Action item
Every entry below should be printed exactly, without its images.

Stored records
'''

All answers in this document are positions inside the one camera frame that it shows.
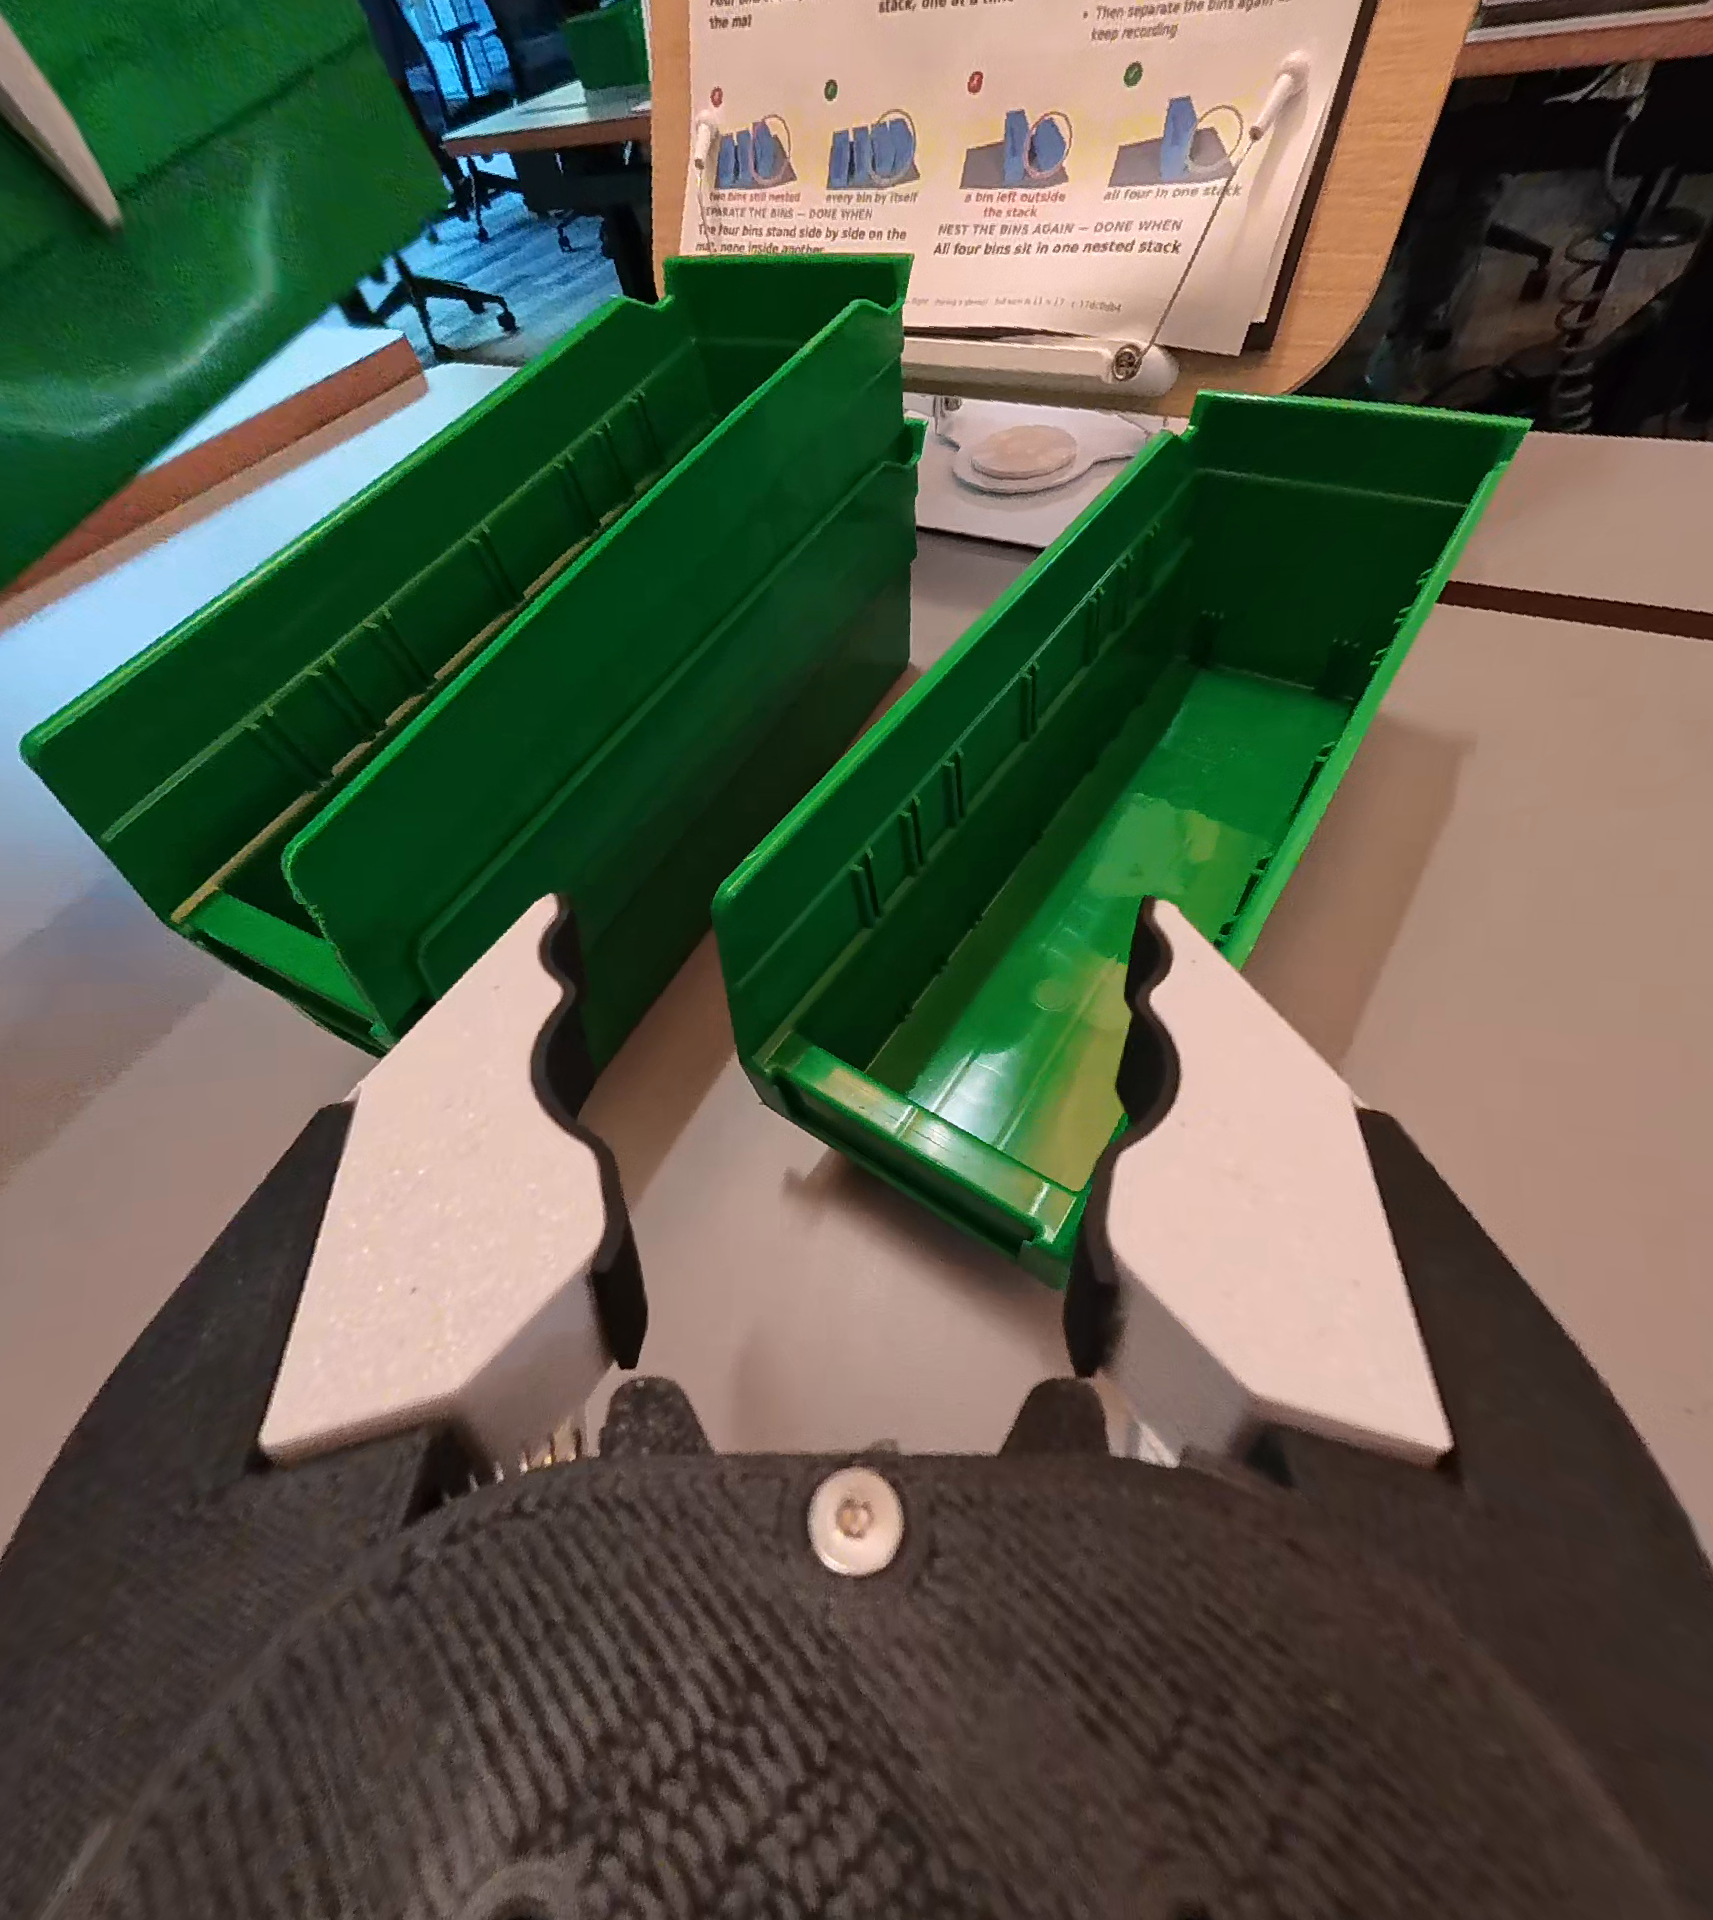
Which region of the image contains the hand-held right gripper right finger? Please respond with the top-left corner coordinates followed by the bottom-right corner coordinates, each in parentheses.
top-left (1067, 902), bottom-right (1451, 1469)

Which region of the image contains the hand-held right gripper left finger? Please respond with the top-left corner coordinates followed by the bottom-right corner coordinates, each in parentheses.
top-left (258, 895), bottom-right (645, 1467)

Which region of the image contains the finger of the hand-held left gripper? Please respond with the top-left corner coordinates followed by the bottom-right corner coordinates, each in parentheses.
top-left (0, 0), bottom-right (123, 230)

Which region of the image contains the black office chair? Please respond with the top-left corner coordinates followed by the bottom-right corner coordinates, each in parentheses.
top-left (341, 196), bottom-right (519, 355)

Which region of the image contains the background office table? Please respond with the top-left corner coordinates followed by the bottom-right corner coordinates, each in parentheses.
top-left (442, 73), bottom-right (655, 302)

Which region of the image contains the green box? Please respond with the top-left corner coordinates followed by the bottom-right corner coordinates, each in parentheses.
top-left (561, 5), bottom-right (651, 95)

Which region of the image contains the white stand base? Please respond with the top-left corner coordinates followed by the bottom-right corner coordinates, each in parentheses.
top-left (911, 393), bottom-right (1190, 550)

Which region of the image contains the white stand ledge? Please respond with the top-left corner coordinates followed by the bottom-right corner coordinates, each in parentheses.
top-left (898, 336), bottom-right (1182, 396)

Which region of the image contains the printed instruction sheet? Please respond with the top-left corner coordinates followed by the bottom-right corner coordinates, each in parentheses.
top-left (681, 0), bottom-right (1366, 346)

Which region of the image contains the instruction sheet on wooden stand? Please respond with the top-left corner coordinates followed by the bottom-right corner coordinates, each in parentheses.
top-left (647, 0), bottom-right (1478, 399)

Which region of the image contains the wood-edged work table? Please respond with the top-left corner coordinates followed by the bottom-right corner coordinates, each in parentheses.
top-left (1456, 0), bottom-right (1713, 79)

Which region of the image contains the coiled grey cable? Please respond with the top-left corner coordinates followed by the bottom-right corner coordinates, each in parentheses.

'''

Task response
All answers in this document are positions inside the one camera frame that it shows.
Which region of the image contains the hand-held right gripper right finger? Please respond with the top-left corner coordinates followed by the bottom-right corner coordinates, each in parentheses.
top-left (1067, 902), bottom-right (1451, 1469)

Which region of the image contains the hand-held right gripper left finger? Please respond with the top-left corner coordinates followed by the bottom-right corner coordinates, each in parentheses.
top-left (258, 895), bottom-right (645, 1467)

Which region of the image contains the finger of the hand-held left gripper? Please respond with the top-left corner coordinates followed by the bottom-right corner coordinates, each in parentheses.
top-left (0, 0), bottom-right (123, 230)

Which region of the image contains the black office chair? Please respond with the top-left corner coordinates followed by the bottom-right corner coordinates, each in parentheses.
top-left (341, 196), bottom-right (519, 355)

Which region of the image contains the background office table? Please respond with the top-left corner coordinates followed by the bottom-right corner coordinates, each in parentheses.
top-left (442, 73), bottom-right (655, 302)

Which region of the image contains the green box? Please respond with the top-left corner coordinates followed by the bottom-right corner coordinates, each in parentheses.
top-left (561, 5), bottom-right (651, 95)

Which region of the image contains the white stand base? Please respond with the top-left corner coordinates followed by the bottom-right corner coordinates, each in parentheses.
top-left (911, 393), bottom-right (1190, 550)

Which region of the image contains the white stand ledge? Please respond with the top-left corner coordinates followed by the bottom-right corner coordinates, each in parentheses.
top-left (898, 336), bottom-right (1182, 396)

Which region of the image contains the printed instruction sheet? Please respond with the top-left corner coordinates followed by the bottom-right corner coordinates, each in parentheses.
top-left (681, 0), bottom-right (1366, 346)

Which region of the image contains the instruction sheet on wooden stand? Please respond with the top-left corner coordinates followed by the bottom-right corner coordinates, each in parentheses.
top-left (647, 0), bottom-right (1478, 399)

Which region of the image contains the wood-edged work table? Please respond with the top-left corner coordinates followed by the bottom-right corner coordinates, each in parentheses.
top-left (1456, 0), bottom-right (1713, 79)

Which region of the image contains the coiled grey cable? Please respond with the top-left corner coordinates followed by the bottom-right corner coordinates, each in parentheses.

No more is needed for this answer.